Per- and polyfluoroalkyl substances and organofluorine in lakes and waterways of the northwestern Great Basin and Sierra Nevada
By Michael DeNicola, Zunhui Lin, Oscar Quiñones, Brett Vanderford, Mingrui Song, Paul Westerhoff, Eric Dickenson, and David Hanigan
Sci Total Environ
September 10, 2023
Per- and polyfluoroalkyl substances (PFAS) are anthropogenic chemicals that occur ubiquitously in the environment and have been linked to numerous adverse health effects in humans and aquatic organisms. Although numerous environmental monitoring studies have been conducted, only one has evaluated PFAS in surface waters of the northwestern Great Basin, which features unique topography that results in dozens of endorheic basins and terminal lakes with no natural outlet, where PFAS may accumulate. To close this knowledge gap, we evaluated the occurrence of PFAS in grab samples from 15 lakes (headwater and terminal lakes) and 10 rivers in the Great Basin located in Nevada and California of the United States.

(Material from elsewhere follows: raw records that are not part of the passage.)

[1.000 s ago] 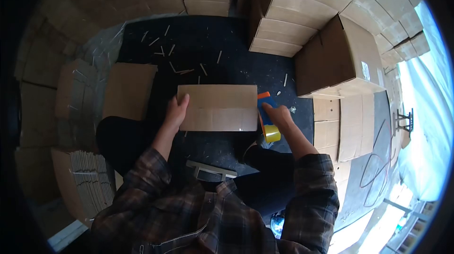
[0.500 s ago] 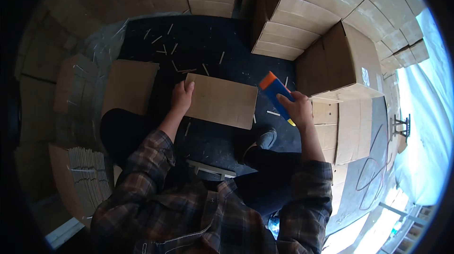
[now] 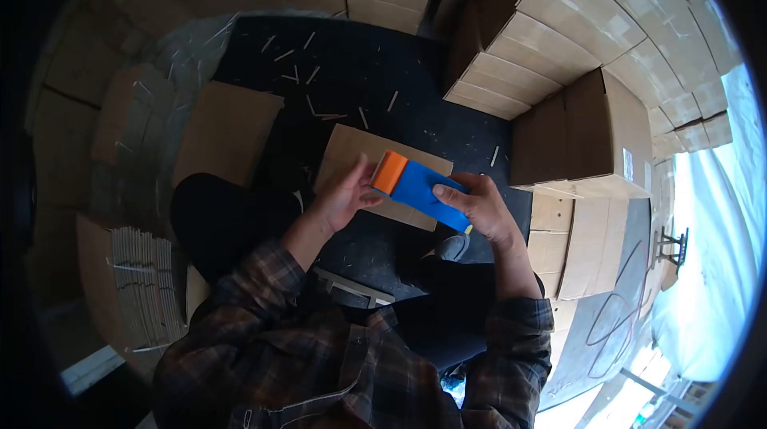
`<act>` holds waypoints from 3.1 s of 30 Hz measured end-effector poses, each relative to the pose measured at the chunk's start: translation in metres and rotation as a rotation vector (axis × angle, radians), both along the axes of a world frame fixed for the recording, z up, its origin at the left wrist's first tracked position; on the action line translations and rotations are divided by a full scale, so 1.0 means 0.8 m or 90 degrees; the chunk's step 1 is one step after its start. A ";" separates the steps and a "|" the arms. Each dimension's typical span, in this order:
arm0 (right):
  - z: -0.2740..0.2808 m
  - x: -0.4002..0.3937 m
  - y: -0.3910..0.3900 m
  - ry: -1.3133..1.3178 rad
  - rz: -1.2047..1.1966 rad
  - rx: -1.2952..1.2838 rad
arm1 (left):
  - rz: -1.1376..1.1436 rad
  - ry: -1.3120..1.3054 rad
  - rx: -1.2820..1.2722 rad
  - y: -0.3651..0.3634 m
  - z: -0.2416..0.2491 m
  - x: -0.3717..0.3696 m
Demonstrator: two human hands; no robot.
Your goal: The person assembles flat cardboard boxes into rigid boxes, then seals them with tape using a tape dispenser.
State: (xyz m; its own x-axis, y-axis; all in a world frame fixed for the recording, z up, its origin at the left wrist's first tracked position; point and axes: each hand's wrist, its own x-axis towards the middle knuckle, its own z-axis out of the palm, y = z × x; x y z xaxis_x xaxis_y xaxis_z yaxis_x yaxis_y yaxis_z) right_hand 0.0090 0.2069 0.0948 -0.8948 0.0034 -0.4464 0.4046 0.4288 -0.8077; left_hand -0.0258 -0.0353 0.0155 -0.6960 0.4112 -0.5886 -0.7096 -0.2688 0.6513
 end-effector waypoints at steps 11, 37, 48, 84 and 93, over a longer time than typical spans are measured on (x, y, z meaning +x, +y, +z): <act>-0.008 -0.037 -0.036 -0.090 0.135 0.075 | 0.076 -0.060 0.035 -0.010 -0.052 -0.001; 0.005 -0.114 -0.148 -0.152 0.254 0.377 | 0.271 0.252 -0.610 -0.119 -0.138 -0.085; -0.025 -0.133 -0.173 -0.161 0.312 0.492 | 0.142 0.111 -0.533 -0.098 -0.209 -0.080; -0.010 -0.119 -0.135 -0.140 0.323 0.394 | -0.202 0.728 -0.752 -0.068 -0.095 -0.003; 0.006 -0.027 0.050 -0.199 0.200 0.256 | -0.298 0.761 -0.856 -0.067 -0.102 -0.004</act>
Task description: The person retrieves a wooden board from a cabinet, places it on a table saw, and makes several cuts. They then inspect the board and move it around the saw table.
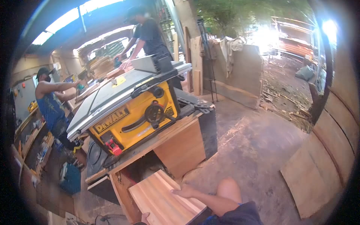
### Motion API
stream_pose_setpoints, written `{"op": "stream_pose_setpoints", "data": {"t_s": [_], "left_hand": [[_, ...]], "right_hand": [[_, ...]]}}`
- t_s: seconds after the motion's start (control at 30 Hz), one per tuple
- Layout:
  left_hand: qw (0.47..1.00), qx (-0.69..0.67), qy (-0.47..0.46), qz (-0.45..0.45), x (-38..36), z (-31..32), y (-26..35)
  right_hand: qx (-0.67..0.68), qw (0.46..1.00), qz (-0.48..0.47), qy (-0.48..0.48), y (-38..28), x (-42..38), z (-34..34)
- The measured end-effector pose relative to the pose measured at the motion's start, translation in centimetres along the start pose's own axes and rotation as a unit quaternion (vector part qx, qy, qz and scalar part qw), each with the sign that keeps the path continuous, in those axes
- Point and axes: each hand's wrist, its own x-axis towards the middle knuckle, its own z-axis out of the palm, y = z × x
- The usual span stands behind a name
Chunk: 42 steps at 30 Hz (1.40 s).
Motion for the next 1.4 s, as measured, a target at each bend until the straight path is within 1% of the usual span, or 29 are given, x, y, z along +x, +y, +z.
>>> {"op": "stream_pose_setpoints", "data": {"t_s": [0.03,0.1,0.17,0.23,0.3,0.33,0.4,0.43,0.5,0.53,0.63,0.73,0.8,0.87,0.9,0.93,1.0,1.13,1.2,1.33,1.4], "left_hand": [[1.000,-0.008,0.003,0.006,0.1,-0.1,-0.2],[1.000,-0.021,0.006,0.014,0.4,-0.1,-0.5],[0.999,-0.030,0.005,0.022,0.7,-0.2,-0.8],[0.999,-0.033,0.003,0.030,1.0,-0.1,-1.1],[0.999,-0.032,0.001,0.036,1.3,0.1,-1.3],[0.999,-0.031,-0.002,0.038,1.4,0.2,-1.4],[0.999,-0.033,-0.016,0.031,1.6,0.5,-1.7],[0.999,-0.034,-0.031,0.026,1.6,0.7,-1.8],[0.998,-0.044,-0.043,0.005,1.8,0.9,-2.1],[0.997,-0.053,-0.054,-0.014,1.8,1.0,-2.2],[0.998,-0.038,-0.054,-0.015,1.7,1.7,-2.4],[0.997,-0.033,-0.060,-0.020,2.7,1.5,-3.2],[0.997,-0.029,-0.070,-0.018,2.9,1.8,-3.2],[0.997,-0.025,-0.078,-0.014,2.8,2.4,-2.9],[0.997,-0.017,-0.065,-0.024,2.3,3.0,-2.7],[0.998,-0.010,-0.052,-0.035,2.1,3.3,-2.6],[0.998,-0.009,-0.061,-0.031,2.2,3.5,-2.7],[0.996,-0.017,-0.087,-0.027,3.0,3.3,-3.3],[0.996,-0.006,-0.087,-0.028,2.4,4.2,-2.8],[0.995,0.004,-0.088,-0.039,2.7,4.7,-2.9],[0.995,0.001,-0.089,-0.036,2.4,4.9,-2.8]], "right_hand": [[-0.007,1.000,0.000,-0.010,0.1,0.1,-0.1],[0.006,1.000,0.015,0.021,0.6,0.2,-0.3],[0.015,1.000,0.010,0.025,3.0,1.6,0.2],[0.029,0.999,0.005,0.033,2.9,1.4,-0.2],[0.025,0.999,0.018,0.009,-0.1,-0.6,-2.0],[0.024,0.999,0.021,0.008,0.5,-0.5,-1.9],[-0.004,0.998,-0.003,0.066,1.0,-0.5,-1.8],[-0.005,0.998,-0.001,0.066,1.2,-0.6,-1.9],[-0.065,0.996,0.042,0.051,-0.2,-1.8,-2.8],[-0.065,0.996,0.045,0.051,0.4,-1.8,-2.7],[-0.062,0.995,0.046,0.064,1.9,-1.6,-2.8],[-0.043,0.997,0.028,0.064,2.3,-2.1,-3.3],[-0.036,0.996,-0.006,0.078,2.8,-2.1,-3.6],[-0.046,0.995,-0.009,0.093,3.1,-2.3,-3.7],[-0.057,0.993,-0.011,0.105,3.1,-2.3,-3.8],[-0.057,0.993,-0.011,0.106,3.1,-2.4,-4.0],[-0.070,0.991,0.027,0.107,2.5,-2.9,-4.3],[-0.045,0.995,0.025,0.080,1.1,-4.0,-5.5],[-0.054,0.992,0.018,0.111,2.4,-3.6,-5.3],[-0.068,0.990,0.026,0.121,3.4,-3.5,-5.5],[-0.054,0.991,0.013,0.124,2.5,-4.3,-5.7]]}}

PFAS and organofluorine were quantified by liquid chromatography tandem mass spectroscopy (LC-MS/MS) and combustion ion chromatography, respectively. The highest concentrations of PFAS occurred in samples taken near sites with known or suspected prior aqueous film forming foam (AFFF) application (~20 to 4754 ng/L). Samples near wastewater treatment plants and in urban areas also tended to have PFAS concentrations greater than those measured in remote, less anthropogenically influenced areas (~2 to 15 ng/L, <3 ng/L respectively). In limited snapshot sampling events PFAS appeared to accumulate in terminal lakes to some extent; in-lake concentrations were two to five times greater than those of their inflows. Fluorotelomer sulfonates were present downstream of a known AFFF application area likely to have had fluorotelomer-based foams applied to it, and the concentrations decayed in a predictable manner, suggesting they may be used as an indicator of PFAS transport away from an AFFF source. In all but two samples, organofluorine concentrations were greater than the sum of targeted PFAS (on a F basis) (median of 0.6 % of organofluorine identified via LC-MS/MS), although there was considerable variability in organofluorine measured in replicate samples.